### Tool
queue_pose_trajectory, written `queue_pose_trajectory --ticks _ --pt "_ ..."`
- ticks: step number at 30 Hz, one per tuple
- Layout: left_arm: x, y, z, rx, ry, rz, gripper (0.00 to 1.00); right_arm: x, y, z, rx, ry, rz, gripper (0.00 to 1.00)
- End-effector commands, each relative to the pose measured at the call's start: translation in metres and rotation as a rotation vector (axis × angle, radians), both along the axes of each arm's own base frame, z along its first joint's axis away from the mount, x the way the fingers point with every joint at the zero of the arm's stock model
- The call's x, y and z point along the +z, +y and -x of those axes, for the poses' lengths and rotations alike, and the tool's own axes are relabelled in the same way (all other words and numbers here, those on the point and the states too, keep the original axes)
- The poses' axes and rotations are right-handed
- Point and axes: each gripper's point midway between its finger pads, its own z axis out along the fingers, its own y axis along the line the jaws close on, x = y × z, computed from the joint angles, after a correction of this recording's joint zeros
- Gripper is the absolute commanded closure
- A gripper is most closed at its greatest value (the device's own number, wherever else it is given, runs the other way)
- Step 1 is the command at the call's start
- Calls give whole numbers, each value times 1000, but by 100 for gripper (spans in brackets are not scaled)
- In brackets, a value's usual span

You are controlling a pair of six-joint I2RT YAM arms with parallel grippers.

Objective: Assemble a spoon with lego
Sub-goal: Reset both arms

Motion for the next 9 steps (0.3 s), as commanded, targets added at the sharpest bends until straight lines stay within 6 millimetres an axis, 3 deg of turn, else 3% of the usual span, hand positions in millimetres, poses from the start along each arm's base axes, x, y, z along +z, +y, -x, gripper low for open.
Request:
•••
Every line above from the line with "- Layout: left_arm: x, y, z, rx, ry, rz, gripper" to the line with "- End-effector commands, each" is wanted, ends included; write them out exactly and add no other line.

- Layout: left_arm: x, y, z, rx, ry, rz, gripper (0.00 to 1.00); right_arm: x, y, z, rx, ry, rz, gripper (0.00 to 1.00)
- End-effector commands, each relative to the pose measured at the call's start: translation in metres and rotation as a rotation vector (axis × angle, radians), both along the axes of each arm's own base frame, z along its first joint's axis away from the mount, x the way the fingers point with every joint at the zero of the arm's stock model

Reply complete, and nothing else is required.